Your goal: Go through the listing below and return each line that includes "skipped".
----- Information shown
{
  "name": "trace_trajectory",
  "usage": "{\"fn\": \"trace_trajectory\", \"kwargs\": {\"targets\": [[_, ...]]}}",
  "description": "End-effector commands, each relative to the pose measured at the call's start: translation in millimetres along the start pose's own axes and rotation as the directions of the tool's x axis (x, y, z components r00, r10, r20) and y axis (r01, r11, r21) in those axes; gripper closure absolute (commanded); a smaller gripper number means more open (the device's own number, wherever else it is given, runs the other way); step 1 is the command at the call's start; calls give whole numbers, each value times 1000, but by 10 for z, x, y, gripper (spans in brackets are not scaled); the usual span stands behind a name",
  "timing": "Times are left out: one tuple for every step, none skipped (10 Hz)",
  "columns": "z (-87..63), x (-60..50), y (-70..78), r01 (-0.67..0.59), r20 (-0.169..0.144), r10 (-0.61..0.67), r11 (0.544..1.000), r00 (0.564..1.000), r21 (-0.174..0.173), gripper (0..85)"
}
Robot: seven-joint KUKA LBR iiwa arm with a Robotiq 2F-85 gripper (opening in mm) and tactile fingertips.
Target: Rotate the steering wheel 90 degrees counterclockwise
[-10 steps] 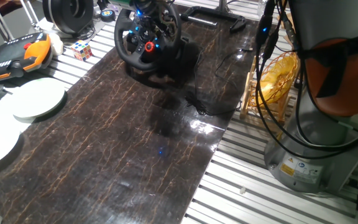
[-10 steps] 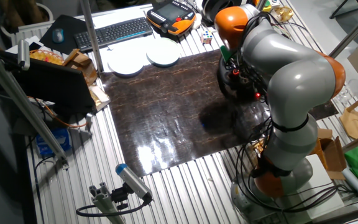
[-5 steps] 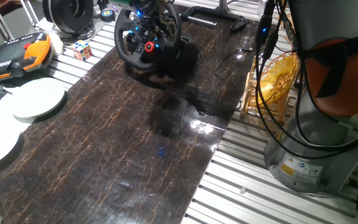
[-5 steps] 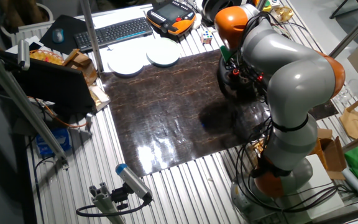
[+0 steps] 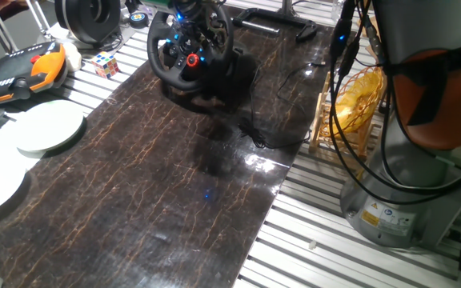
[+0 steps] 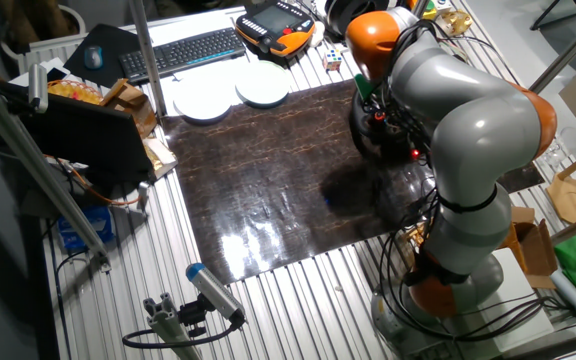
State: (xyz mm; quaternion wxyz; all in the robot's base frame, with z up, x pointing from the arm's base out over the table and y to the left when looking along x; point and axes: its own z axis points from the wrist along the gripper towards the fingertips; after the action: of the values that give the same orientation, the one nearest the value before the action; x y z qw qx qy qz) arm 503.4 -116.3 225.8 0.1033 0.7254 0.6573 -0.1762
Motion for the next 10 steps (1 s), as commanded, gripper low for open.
{"fn": "trace_trajectory", "kwargs": {"targets": [[-1,0,0,-1,-1,1,1000,1000,1,400],[-1,0,0,-1,-1,1,1000,1000,1,403],[-1,0,0,1,-3,-1,1000,1000,2,403],[-1,0,0,2,-3,-2,1000,1000,2,403],[-1,0,0,2,-3,-2,1000,1000,0,407],[-1,0,0,2,-3,-2,1000,1000,0,407],[-1,0,0,2,-3,-2,1000,1000,0,407],[-1,0,0,2,-3,-2,1000,1000,0,410],[-1,0,0,2,-2,-2,1000,1000,0,410],[-1,0,0,3,-6,-3,1000,1000,0,410]]}}
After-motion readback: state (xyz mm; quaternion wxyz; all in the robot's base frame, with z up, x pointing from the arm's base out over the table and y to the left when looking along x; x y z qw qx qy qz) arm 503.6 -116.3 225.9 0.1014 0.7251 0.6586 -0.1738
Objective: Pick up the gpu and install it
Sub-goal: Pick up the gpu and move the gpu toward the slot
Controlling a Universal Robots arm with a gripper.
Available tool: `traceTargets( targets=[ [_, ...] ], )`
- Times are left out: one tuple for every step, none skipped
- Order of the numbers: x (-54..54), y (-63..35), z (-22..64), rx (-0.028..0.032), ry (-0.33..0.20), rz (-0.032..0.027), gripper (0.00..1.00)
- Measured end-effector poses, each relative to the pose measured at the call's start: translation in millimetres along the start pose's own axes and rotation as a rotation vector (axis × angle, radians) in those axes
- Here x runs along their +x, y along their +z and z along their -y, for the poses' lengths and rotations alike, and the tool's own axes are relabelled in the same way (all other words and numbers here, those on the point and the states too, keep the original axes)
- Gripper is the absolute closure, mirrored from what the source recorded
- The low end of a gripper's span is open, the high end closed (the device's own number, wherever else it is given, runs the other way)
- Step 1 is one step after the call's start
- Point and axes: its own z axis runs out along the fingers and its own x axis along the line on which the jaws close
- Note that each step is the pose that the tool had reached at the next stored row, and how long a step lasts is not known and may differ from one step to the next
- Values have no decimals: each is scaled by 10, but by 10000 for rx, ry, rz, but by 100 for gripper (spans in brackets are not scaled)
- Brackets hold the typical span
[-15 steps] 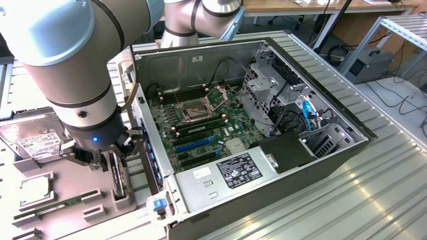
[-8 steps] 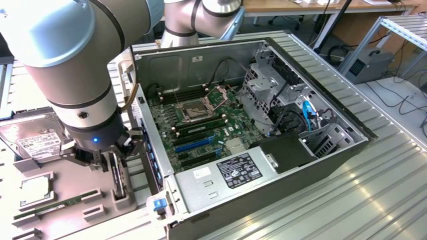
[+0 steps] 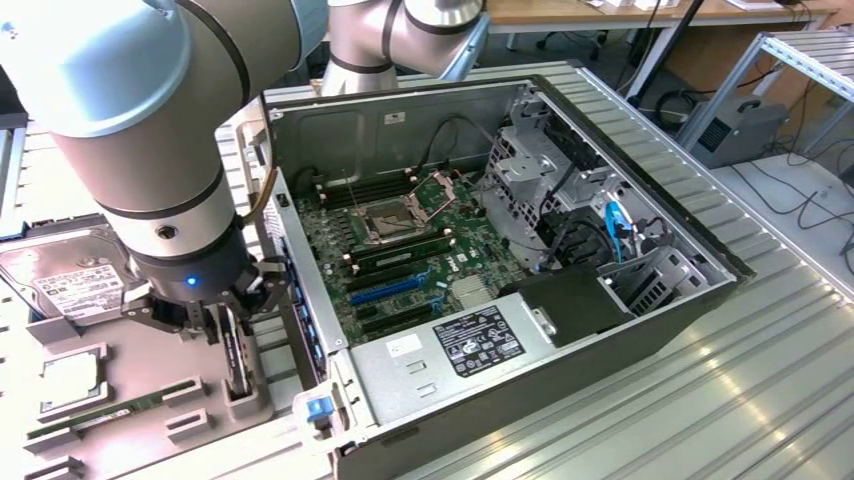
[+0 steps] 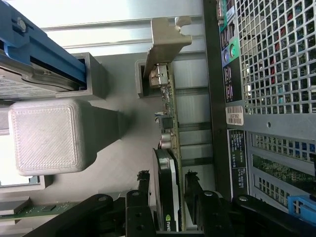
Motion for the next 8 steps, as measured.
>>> traceTargets(
  targets=[
    [0,0,0,0,0,0,66],
    [0,0,0,-1,0,0,66],
    [0,0,0,0,0,0,66],
    [0,0,0,0,0,0,66],
    [0,0,0,0,0,0,66],
    [0,0,0,0,0,0,66],
    [0,0,0,0,0,0,66],
    [0,0,0,0,0,0,66]
  ],
)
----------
Answer to this problem:
  "timing": "Times are left out: one tuple for every step, none skipped (10 Hz)",
- Times are left out: one tuple for every step, none skipped

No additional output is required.